For artists themselves to do such a thing to art is not only treasonable; it is an act of self-harm. One could almost laugh about it, so Kafkaesque is the reasoning: The Merchant of Venice, acted in Hebrew, a troubling work of great moral complexity (and therefore one that we should welcome every new interpretation of), to be banned not by virtue of itself, but because of where the theatre company performing it had also performed.

But the laughter dies in our throats. With last week's letter to the Guardian, McCarthyism came to Britain. You could hear the minds of people in whom we vest our sense of creative freedom snapping shut. And now we might all be guilty by association: of being in the wrong place or talking to the wrong people or reading the wrong book. Thus does an idée fixe make dangerous fools of the best of us.

Howard Jacobson
Habima's defense of its performing in Ariel is, however, embarrassing. It could have said that it is against censorship and would perform anywhere in the world it wants, but instead its director is crying that Habima has no choice but to perform at such an odious venue as Ariel. Instead of standing up for the rights of artists to perform in places where people want to ban them, and having a consistent position about freedom of expression, its artistic director instead pleads that if they didn't perform there they would lose funding.

Ilan Ronen, Habima's artistic director, said his company was offended by the original letter. "It's a disgrace. We don't see ourselves as collaborators with the Israeli government over its West Bank policy. We don't remember artists boycotting other artists.

"They don't know the true facts about our theatre activity. Somehow, they have been manipulated, they are getting it wrong. It is important to emphasise, we express our political views in many of our projects. But like other theatre companies and dance companies in Israel, we are state-financed, and financially supported to perform all over the country. This is the law. We have no choice. We have to go, otherwise there is no financial support. It is not easy. We have to be pragmatic." Of the 1,500 performances given by the company every year, he said that about "four or five" were in the Ariel settlement in the West Bank. "It is a little bit out of proportion to represent us this way.

"We are supported by the state, but not representing it. We are completely independent, artistically and politically."

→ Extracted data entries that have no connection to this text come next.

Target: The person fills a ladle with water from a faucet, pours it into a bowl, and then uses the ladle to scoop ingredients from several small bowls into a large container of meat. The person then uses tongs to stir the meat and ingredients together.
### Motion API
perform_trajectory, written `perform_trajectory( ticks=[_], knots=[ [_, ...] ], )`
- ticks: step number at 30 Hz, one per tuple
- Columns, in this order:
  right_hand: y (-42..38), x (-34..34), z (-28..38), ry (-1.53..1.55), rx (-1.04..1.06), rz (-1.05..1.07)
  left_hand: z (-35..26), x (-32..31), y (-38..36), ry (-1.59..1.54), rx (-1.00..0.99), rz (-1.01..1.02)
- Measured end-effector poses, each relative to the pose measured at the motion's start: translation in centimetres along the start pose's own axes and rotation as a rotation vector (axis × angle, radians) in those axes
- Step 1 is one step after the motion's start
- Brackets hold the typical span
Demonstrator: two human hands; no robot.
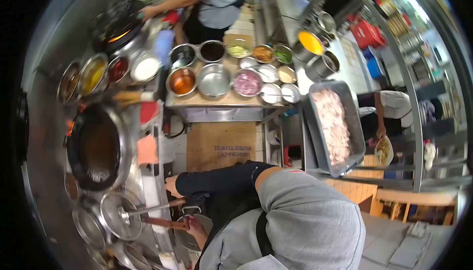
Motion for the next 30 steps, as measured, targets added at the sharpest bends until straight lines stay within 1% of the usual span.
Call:
perform_trajectory(
  ticks=[1,2,3,4,6,7,9,10,12,13,15,16,17,19,20,22,23,24,25,26,27,28,29,30],
  knots=[
    [-1.9,1.2,-1.8,0.050,-0.080,-0.030,-1.6,-0.4,-2.6,0.483,-0.193,0.051],
    [-4.3,2.6,-3.3,0.103,-0.155,-0.058,-2.9,-1.9,-5.9,0.478,-0.182,-0.001],
    [-6.3,3.7,-4.8,0.162,-0.235,-0.083,-4.2,-4.9,-9.5,0.499,-0.164,-0.038],
    [-7.5,2.8,-6.8,0.162,-0.200,-0.156,-5.5,-8.0,-13.2,0.520,-0.145,-0.074],
    [-11.2,1.3,-9.9,0.209,-0.262,-0.082,-6.9,-10.2,-18.4,0.608,-0.112,-0.132],
    [-13.0,0.9,-11.0,0.230,-0.281,-0.040,-7.3,-11.7,-20.3,0.719,-0.149,-0.041],
    [-17.2,-0.4,-12.2,0.478,-0.421,0.161,-7.8,-14.5,-23.8,0.927,-0.229,0.135],
    [-19.6,-0.7,-12.4,0.596,-0.479,0.268,-8.1,-16.7,-25.7,0.946,-0.227,0.183],
    [-24.9,-0.5,-11.4,0.919,-0.615,0.389,-8.2,-22.5,-29.7,0.982,-0.223,0.287],
    [-27.2,-0.3,-10.2,1.084,-0.675,0.445,-8.0,-26.2,-31.8,0.974,-0.262,0.397],
    [-30.4,1.9,-7.2,1.411,-0.592,0.269,-6.2,-33.6,-36.2,0.949,-0.331,0.626],
    [-31.7,3.2,-6.2,1.569,-0.543,0.175,-4.9,-36.8,-38.2,1.015,-0.407,0.759],
    [-32.2,4.7,-4.5,1.861,-0.339,0.196,-3.6,-39.4,-40.0,1.082,-0.483,0.892],
    [-31.7,6.6,-7.6,1.980,-0.360,-0.345,-0.5,-43.2,-42.6,1.355,-0.750,1.189],
    [-32.8,7.8,-8.9,1.885,-0.346,-0.548,0.8,-45.0,-43.9,1.367,-0.887,1.324],
    [-38.3,13.9,-9.9,1.667,-0.331,-0.933,2.7,-48.3,-46.6,1.268,-0.939,1.530],
    [-42.5,17.2,-9.0,1.619,-0.280,-1.078,3.7,-49.7,-48.0,1.212,-0.958,1.633],
    [-46.3,18.8,-9.3,1.584,-0.456,-1.209,4.7,-51.1,-48.6,1.163,-0.848,1.650],
    [-49.7,19.7,-9.8,1.669,-0.480,-1.268,5.7,-52.5,-49.2,1.114,-0.738,1.659],
    [-53.2,19.7,-11.0,1.601,-0.497,-1.368,6.8,-54.0,-49.6,1.066,-0.627,1.665],
    [-57.5,19.8,-11.5,1.376,-0.618,-1.483,8.3,-55.9,-49.3,1.126,-0.652,1.715],
    [-61.4,19.0,-12.0,1.093,-0.734,-1.580,10.4,-57.8,-48.0,1.186,-0.603,1.710],
    [-65.3,18.1,-12.3,0.802,-0.887,-1.652,11.7,-60.5,-48.9,1.169,-0.633,1.709],
    [-68.4,16.8,-11.9,0.670,-1.060,-1.618,13.8,-62.9,-49.0,1.166,-0.558,1.738]
  ],
)
Point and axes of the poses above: each hand's wrist, its own y-axis towards the middle knuckle, its own x-axis out of the back of the hand, z = x × y, the point moved 7 cm from there along y, towards the middle knuckle, and after that the axes turned 1 degree about -z, right-handed, at the moved point
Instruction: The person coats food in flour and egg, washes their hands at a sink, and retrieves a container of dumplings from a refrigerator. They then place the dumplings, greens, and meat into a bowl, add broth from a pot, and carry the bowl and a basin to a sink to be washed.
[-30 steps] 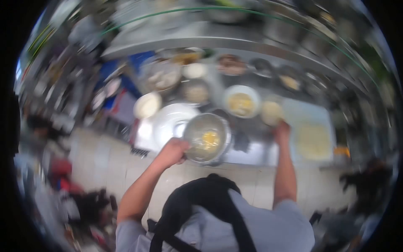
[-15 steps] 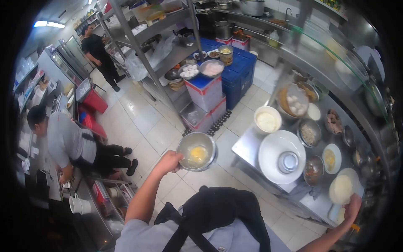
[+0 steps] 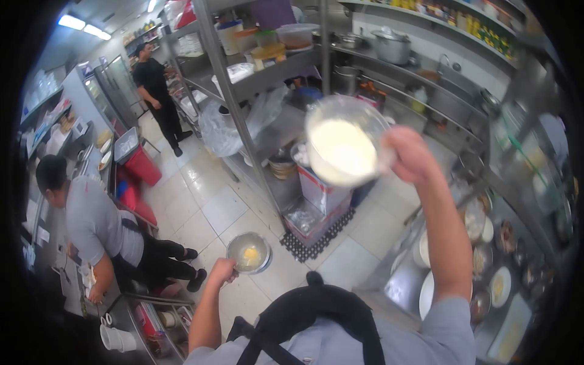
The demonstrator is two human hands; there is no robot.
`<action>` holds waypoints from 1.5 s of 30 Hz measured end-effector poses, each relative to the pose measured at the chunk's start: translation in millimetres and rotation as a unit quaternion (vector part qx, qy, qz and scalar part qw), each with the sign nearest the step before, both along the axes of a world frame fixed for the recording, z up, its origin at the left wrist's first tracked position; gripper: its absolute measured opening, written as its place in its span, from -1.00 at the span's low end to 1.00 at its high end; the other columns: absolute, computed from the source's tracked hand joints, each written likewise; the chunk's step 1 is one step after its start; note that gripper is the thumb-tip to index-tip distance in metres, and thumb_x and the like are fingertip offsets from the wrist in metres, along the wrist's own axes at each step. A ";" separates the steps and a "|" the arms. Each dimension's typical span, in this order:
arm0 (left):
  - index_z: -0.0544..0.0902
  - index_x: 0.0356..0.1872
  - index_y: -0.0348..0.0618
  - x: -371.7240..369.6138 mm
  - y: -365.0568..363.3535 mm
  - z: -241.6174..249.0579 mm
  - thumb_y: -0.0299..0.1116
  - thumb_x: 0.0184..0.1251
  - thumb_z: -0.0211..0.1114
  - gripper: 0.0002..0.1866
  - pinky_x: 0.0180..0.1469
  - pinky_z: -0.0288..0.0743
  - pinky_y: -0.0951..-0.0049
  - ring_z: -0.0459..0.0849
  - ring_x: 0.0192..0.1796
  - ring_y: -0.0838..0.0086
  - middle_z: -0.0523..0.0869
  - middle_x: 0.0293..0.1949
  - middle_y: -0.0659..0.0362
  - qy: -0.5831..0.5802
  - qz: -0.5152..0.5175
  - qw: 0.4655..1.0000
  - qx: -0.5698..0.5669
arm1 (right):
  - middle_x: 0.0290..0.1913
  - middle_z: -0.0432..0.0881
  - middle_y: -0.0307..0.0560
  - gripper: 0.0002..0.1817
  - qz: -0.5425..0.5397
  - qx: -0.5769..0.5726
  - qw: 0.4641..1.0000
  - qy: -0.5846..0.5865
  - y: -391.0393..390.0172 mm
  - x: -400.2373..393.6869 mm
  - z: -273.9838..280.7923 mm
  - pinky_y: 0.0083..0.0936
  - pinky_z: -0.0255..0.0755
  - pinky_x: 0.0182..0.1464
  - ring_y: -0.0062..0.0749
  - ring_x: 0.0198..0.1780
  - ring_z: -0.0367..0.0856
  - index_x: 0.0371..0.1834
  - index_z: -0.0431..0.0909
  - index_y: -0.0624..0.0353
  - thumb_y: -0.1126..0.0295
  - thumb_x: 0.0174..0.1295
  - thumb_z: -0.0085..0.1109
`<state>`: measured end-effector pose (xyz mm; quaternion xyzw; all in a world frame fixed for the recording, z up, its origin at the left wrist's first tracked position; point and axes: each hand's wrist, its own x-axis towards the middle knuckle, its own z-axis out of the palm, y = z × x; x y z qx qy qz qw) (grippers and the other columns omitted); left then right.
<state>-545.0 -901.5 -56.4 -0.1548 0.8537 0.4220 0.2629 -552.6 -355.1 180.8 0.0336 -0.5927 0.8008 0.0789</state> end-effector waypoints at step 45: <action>0.54 -0.47 -0.32 -374.4 527.7 144.8 -0.17 0.37 0.01 -0.61 -0.24 0.32 0.20 0.48 -0.44 0.18 0.55 -0.56 -0.03 0.063 -0.133 0.982 -0.121 | -0.50 0.59 0.24 -0.58 0.238 0.614 0.729 0.185 390.2 -385.8 7.8 -0.05 0.47 -0.22 0.20 -0.31 0.60 -0.50 0.53 0.39 0.15 0.20 0.11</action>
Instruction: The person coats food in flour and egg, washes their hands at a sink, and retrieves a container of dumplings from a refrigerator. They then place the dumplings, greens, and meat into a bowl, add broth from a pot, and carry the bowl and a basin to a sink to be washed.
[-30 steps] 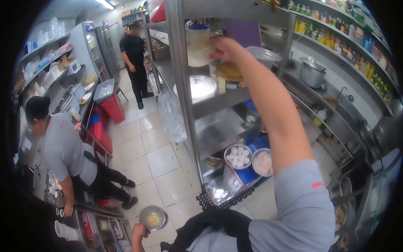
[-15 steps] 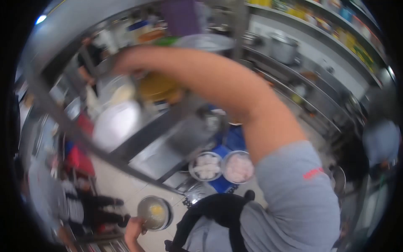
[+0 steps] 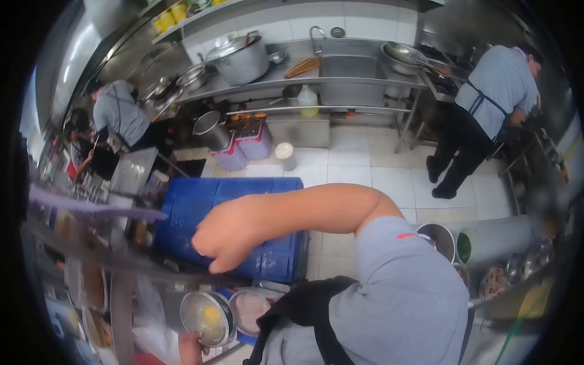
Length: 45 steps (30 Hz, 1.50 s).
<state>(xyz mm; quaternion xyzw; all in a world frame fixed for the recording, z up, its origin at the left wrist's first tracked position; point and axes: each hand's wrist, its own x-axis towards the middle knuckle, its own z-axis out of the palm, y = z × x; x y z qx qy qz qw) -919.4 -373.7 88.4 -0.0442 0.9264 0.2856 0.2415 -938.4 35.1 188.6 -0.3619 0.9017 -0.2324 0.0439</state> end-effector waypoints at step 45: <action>0.70 -0.29 -0.28 -498.2 1333.7 -317.1 -0.22 0.32 0.03 -0.65 -0.02 0.53 0.10 0.69 -0.17 0.04 0.71 -0.24 -0.10 0.231 -0.522 0.810 0.135 | -0.42 0.52 -0.29 -0.65 -0.473 -0.464 0.742 -0.099 1082.1 -477.2 -387.9 -0.53 0.38 -0.27 -0.51 -0.35 0.52 -0.38 0.54 0.22 0.14 0.36 0.01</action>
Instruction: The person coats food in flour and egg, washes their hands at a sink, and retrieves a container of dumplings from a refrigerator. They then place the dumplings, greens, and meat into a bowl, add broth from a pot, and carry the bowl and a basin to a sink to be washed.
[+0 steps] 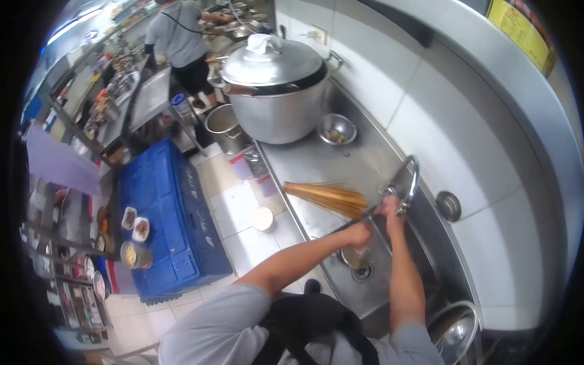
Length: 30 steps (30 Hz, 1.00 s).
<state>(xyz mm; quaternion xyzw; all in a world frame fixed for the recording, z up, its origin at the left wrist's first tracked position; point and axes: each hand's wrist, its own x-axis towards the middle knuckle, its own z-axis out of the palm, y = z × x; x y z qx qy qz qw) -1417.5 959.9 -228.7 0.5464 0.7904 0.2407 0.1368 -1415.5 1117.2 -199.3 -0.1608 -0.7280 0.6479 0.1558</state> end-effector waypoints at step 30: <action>0.68 -0.27 -0.25 20.0 43.0 55.3 -0.34 0.14 0.21 -0.77 -0.20 0.56 0.17 0.69 -0.33 0.09 0.71 -0.30 -0.08 -0.148 0.080 0.980 0.109 | -0.17 0.69 -0.09 -0.68 0.224 -0.364 0.876 -0.224 30.6 47.7 -16.4 -0.38 0.52 -0.06 -0.33 -0.14 0.67 -0.13 0.61 0.16 0.17 0.32 0.01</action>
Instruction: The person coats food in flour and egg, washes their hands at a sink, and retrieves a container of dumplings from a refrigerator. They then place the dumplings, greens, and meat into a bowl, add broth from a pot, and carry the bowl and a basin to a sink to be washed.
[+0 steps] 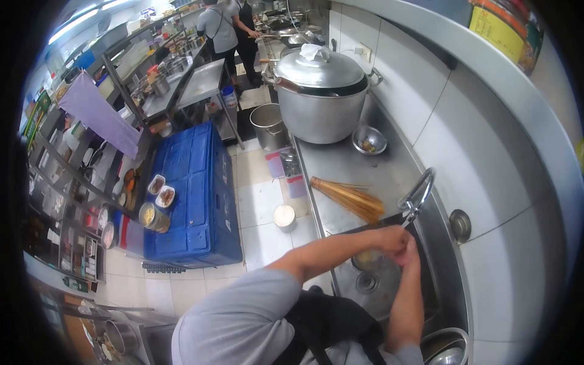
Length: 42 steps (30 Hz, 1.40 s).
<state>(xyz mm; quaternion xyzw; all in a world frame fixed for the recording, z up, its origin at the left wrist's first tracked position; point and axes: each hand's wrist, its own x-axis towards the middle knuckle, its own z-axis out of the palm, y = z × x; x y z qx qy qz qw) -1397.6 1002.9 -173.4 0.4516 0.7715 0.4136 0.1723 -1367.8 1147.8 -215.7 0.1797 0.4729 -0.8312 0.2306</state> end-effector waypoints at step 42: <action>0.63 -0.20 -0.32 -16.1 3.0 -20.4 -0.43 0.34 -0.01 -0.75 0.01 0.54 0.28 0.66 -0.09 0.23 0.69 -0.21 -0.06 -0.636 0.160 0.719 0.230 | -0.07 0.63 -0.07 -0.58 -0.272 0.196 0.934 0.120 -55.5 9.0 -4.1 -0.41 0.47 0.01 -0.35 -0.03 0.62 0.06 0.52 0.21 0.10 0.41 -0.09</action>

He said that company members who asked not to perform were not required to, and they were not pressured or demoted, rather they were protected and consciences were respected. "It is a difficult situation, not ideal," he said, declining to say how many of the company refused to work in the West Bank.

"Artists should create bridges where there is conflict; the issue of Israel and the Palestinians is an area in which European dialogue can be very helpful in creating a better atmosphere. To boycott us prevents any artistic dialogue."
Ronen had a chance to show a consistent position about art, and instead he caved to be more loved by the British haters. His answer, rather than being a call for the independence of art, instead lends more ammunition to Habima's critics.